=== PROVIDED ENTRIES ===

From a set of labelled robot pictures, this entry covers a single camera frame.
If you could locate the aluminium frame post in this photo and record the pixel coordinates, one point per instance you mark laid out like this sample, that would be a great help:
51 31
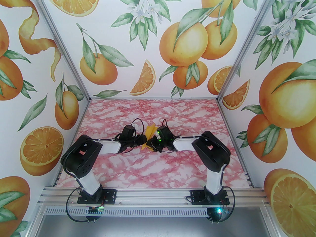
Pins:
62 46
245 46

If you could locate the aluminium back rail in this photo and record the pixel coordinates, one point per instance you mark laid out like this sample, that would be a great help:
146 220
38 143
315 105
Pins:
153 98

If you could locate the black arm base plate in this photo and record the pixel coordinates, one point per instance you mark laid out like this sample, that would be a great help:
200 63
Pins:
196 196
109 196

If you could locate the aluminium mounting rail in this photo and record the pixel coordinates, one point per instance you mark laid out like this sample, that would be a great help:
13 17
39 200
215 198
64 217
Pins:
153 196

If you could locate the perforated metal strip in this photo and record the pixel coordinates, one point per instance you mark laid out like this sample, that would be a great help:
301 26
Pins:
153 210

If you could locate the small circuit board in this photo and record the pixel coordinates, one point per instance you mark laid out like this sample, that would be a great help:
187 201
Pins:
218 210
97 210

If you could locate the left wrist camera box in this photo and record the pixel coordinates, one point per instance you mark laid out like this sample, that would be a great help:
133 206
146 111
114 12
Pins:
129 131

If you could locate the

===
=== PROVIDED ENTRIES ===

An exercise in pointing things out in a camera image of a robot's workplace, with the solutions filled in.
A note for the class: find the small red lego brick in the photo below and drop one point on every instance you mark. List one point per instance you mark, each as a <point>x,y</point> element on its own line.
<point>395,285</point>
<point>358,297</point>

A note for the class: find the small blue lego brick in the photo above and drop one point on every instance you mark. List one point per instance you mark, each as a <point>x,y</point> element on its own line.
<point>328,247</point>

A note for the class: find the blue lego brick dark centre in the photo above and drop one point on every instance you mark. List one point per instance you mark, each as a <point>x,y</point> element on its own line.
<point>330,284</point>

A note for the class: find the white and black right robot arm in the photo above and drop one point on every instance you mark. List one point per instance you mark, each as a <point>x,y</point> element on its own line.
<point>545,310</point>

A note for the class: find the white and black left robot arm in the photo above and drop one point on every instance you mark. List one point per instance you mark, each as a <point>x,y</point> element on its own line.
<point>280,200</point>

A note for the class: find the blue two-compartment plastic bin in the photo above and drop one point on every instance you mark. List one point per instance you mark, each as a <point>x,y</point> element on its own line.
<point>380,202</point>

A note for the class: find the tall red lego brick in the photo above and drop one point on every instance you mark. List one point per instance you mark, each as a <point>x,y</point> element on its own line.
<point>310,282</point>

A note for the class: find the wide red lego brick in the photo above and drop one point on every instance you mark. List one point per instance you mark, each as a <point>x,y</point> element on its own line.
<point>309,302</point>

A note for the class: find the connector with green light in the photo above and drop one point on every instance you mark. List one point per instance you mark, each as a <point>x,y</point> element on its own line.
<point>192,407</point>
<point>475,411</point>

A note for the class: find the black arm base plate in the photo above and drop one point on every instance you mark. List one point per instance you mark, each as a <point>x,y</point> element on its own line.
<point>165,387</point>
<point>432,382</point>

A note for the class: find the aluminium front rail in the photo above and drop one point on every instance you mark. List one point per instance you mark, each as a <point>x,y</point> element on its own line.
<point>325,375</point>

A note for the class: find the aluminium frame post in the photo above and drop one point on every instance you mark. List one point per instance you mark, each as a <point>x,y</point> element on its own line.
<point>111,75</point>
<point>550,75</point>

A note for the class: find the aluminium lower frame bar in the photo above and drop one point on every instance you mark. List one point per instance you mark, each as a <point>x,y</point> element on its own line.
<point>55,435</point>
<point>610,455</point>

===

* **WHAT THE EXERCISE ASKS**:
From the data above, output exactly the lines between the one containing "<point>475,411</point>" and the one containing "<point>610,455</point>", counting both of them.

* **ANSWER BOX**:
<point>475,411</point>

A note for the class: find the black arm base plate in the photo above and drop one point on every instance you mark. List one point per instance you mark, each as a <point>x,y</point> element on its own line.
<point>165,387</point>
<point>432,382</point>

A note for the class: find the aluminium front rail in the photo above and drop one point on every instance you mark. List one point per instance you mark, each as a <point>x,y</point> element on its own line.
<point>325,375</point>

A note for the class: find the aluminium frame post in the photo above and drop one point on every instance you mark. List one point per instance you mark, each as a <point>x,y</point> element on its own line.
<point>111,75</point>
<point>550,75</point>

A note for the class: find the aluminium lower frame bar in the photo above and drop one point on every instance you mark. List one point per instance you mark, each as a <point>x,y</point> element on its own line.
<point>55,435</point>
<point>610,455</point>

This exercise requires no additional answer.